Task requirements
Count the lines below holding "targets" and answer with that number only.

(Stored records)
^^^^

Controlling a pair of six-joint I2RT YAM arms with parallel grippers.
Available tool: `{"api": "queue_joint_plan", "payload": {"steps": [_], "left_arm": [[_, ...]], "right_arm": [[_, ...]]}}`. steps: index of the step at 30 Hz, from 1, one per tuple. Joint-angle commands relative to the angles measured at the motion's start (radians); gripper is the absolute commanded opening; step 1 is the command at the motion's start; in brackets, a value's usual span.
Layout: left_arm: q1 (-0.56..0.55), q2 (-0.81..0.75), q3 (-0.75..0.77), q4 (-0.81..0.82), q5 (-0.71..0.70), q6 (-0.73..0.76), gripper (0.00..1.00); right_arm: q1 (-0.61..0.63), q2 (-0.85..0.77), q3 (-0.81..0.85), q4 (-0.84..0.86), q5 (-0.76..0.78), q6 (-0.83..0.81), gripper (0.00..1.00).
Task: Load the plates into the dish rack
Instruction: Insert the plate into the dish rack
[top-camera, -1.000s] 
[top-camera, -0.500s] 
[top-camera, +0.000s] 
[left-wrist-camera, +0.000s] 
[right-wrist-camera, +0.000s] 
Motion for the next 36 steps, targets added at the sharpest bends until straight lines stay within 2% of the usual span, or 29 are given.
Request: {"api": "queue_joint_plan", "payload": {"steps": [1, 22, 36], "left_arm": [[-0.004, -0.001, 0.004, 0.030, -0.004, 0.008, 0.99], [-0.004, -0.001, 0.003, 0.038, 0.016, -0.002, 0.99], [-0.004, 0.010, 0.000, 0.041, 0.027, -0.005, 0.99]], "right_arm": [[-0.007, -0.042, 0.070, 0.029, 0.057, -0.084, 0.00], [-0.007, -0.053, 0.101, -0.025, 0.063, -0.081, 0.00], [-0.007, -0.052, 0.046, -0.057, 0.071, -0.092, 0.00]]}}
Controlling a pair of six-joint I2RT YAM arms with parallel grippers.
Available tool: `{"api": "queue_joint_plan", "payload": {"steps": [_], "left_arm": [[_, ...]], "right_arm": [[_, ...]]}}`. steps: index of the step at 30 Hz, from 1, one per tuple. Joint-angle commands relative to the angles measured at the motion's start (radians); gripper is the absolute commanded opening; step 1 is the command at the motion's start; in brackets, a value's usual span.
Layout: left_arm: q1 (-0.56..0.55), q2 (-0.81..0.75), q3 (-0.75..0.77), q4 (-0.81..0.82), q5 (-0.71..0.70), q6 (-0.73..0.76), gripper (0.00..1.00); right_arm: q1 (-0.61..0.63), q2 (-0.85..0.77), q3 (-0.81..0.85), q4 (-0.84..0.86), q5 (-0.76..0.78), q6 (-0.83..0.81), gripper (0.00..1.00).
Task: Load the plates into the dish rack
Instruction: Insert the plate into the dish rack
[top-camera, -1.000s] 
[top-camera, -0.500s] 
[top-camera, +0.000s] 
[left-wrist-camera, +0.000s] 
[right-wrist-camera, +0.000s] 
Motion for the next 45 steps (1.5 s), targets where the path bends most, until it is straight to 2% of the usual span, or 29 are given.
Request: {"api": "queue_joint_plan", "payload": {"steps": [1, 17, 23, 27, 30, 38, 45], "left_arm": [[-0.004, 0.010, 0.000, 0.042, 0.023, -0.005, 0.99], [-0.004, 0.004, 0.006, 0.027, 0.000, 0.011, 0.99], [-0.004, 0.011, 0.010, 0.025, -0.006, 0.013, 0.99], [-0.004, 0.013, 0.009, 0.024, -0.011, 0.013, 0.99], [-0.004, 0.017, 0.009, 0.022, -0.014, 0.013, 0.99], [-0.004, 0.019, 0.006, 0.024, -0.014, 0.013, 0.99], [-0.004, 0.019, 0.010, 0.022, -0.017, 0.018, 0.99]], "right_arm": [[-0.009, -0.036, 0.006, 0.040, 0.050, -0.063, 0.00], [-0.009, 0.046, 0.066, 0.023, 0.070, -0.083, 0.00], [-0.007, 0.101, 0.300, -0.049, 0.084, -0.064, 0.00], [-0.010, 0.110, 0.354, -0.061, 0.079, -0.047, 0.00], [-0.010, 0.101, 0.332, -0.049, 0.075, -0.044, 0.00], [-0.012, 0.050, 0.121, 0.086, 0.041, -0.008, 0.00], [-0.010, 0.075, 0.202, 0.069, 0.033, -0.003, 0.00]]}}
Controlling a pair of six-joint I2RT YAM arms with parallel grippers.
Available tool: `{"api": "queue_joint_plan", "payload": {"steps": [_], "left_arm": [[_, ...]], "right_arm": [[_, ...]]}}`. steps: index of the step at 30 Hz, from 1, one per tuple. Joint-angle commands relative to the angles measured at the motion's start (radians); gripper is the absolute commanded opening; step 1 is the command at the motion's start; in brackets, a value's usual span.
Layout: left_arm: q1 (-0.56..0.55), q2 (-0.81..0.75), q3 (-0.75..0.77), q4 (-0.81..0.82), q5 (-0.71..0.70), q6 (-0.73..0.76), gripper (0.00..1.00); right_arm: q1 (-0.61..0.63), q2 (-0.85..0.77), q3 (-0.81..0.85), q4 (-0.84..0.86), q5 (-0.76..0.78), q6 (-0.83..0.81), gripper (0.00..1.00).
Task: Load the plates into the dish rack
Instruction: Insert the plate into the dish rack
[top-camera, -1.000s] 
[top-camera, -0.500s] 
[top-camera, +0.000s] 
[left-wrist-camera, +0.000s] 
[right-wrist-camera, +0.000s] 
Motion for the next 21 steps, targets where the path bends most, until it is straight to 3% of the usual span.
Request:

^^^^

Solution for this problem
3